WHAT IS REQUIRED: Transcribe the data exactly, pictures excluded.

━━━━━ RECORDED INFORMATION

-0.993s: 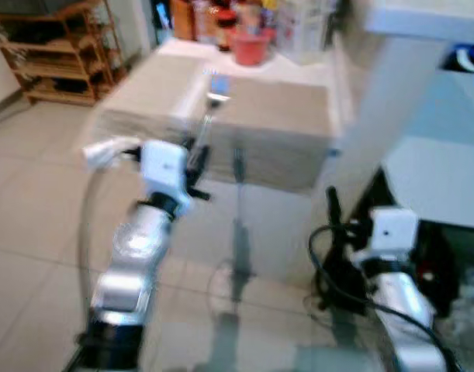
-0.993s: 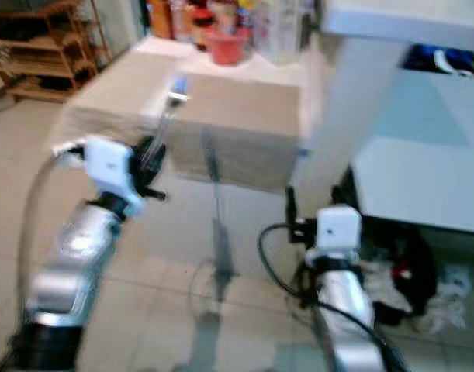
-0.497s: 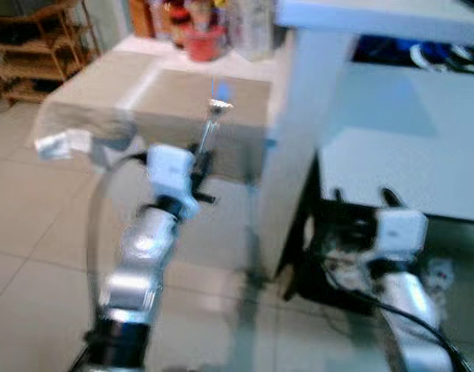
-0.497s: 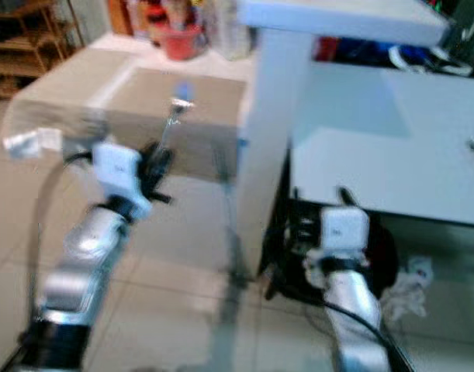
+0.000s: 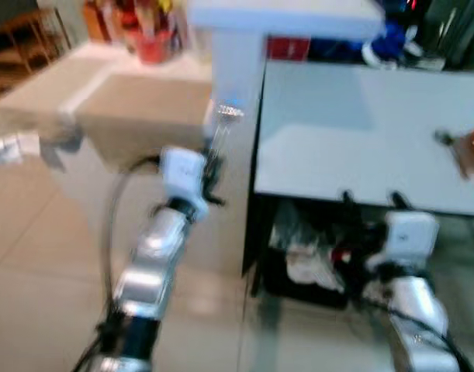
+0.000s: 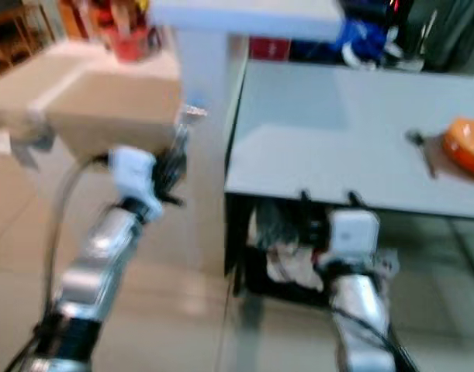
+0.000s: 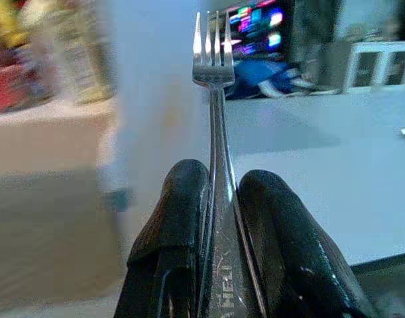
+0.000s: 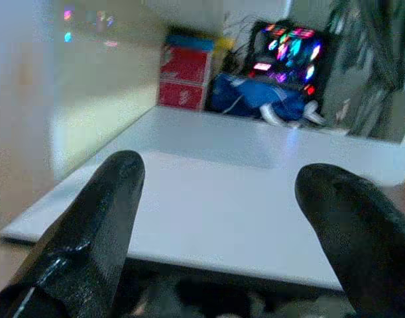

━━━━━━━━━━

SOLUTION TO THE EXERCISE:
-0.993s: 
-0.993s: 
-0.497s: 
-0.497s: 
+0.000s: 
+0.000s: 
+0.000s: 
+0.000s: 

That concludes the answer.